ComfyUI · #14076 · Francesco

01 · The problem

Free RAM is sitting there, but the next prompt still hits the disk

The reporter has 24 GB VRAM and runs a multi-model Wan workflow. When a model gets evicted from VRAM, ComfyUI doesn't keep its weights in CPU RAM as a write-through cache, it drops the only Python handle, the garbage collector reclaims the weights, and the next prompt loads them from disk again. On a 60+ GB workstation with weights that could comfortably live in system memory, every iteration eats 5-15 seconds of disk I/O for nothing.

The exact code path that drops the handle

Two specific places, both in comfy/model_management.py:

model_unload() at line 619, calls self.model.detach(unpatch_weights), then nulls out self.model_finalizer and self.real_model. The model's weight references are gone from the patcher side.
free_memory() at line 706, calls current_loaded_models.pop(i) and appends the popped LoadedModel to a local unloaded_models list that the caller in load_models_gpu() discards.

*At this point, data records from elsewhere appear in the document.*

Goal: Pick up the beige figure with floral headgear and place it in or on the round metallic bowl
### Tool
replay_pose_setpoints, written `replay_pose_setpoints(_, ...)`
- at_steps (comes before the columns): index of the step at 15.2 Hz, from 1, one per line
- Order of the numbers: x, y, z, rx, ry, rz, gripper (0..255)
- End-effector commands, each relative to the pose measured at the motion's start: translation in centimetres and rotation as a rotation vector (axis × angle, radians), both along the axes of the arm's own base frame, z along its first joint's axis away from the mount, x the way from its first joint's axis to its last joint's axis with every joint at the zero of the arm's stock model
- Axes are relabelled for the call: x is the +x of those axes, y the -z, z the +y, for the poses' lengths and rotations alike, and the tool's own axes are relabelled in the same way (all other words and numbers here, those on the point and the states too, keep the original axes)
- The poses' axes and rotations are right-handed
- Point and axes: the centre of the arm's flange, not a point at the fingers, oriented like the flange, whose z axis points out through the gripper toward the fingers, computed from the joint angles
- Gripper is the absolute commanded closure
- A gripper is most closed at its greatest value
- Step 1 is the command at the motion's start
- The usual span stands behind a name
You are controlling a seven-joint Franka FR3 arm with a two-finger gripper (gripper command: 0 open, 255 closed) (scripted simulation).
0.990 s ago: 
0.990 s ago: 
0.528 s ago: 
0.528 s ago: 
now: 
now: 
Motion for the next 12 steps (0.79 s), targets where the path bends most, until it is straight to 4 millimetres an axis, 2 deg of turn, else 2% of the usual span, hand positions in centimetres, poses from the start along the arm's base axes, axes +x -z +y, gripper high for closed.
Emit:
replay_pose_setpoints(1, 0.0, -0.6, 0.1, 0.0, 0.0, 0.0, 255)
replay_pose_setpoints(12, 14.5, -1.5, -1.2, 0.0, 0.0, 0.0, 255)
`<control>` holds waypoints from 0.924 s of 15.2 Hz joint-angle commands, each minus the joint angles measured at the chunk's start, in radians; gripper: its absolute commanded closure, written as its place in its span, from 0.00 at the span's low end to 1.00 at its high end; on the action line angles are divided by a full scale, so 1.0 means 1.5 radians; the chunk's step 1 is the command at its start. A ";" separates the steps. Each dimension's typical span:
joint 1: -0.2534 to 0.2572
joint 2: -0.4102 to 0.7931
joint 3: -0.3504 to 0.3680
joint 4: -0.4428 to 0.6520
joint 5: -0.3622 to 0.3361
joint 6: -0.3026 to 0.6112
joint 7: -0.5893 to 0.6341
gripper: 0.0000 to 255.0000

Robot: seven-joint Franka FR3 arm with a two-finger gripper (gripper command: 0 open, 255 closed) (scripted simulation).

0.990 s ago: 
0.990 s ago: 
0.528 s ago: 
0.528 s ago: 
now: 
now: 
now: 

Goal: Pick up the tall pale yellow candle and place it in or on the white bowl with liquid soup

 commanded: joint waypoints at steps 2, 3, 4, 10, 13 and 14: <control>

The offload_device is CPU for nearly every config, so the actual weight tensors live in host RAM up until that pop happens. The problem isn't where the bytes go, it's that nobody keeps a Python reference to them, so Python's garbage collector reclaims them on the next major collection.

flowchart TD
  Run1[Workflow run 1] --> Load1["load_models_gpu()
reads weights from disk"]
  Load1 --> Use1[VRAM model used for prompt]
  Use1 --> Pressure[VRAM pressure]
  Pressure --> Unload["model_unload()
+ free_memory()
pops LoadedModel"]
  Unload --> GC["GC reclaims CPU weights
(only handle was the pop'd LoadedModel)"]
  GC --> Run2[Workflow run 2]
  Run2 --> Load2["load_models_gpu()
reads weights from disk AGAIN"]
  Load2 --> Slow["5-15 s disk I/O
even with 60 GB free RAM"]
  style GC fill:#1e0a0a,stroke:#ef4444,color:#fca5a5
  style Slow fill:#1e0a0a,stroke:#ef4444,color:#fca5a5

02 · Why no drive-by patch

Three ways a naïve "keep weights in RAM" patch would silently break

ComfyUI's memory management is tightly coupled to the patcher / finalizer / weakref lifecycle in comfy/model_patcher.py. The natural reflex, hold a strong reference to the model in a side cache, interacts poorly with three existing systems.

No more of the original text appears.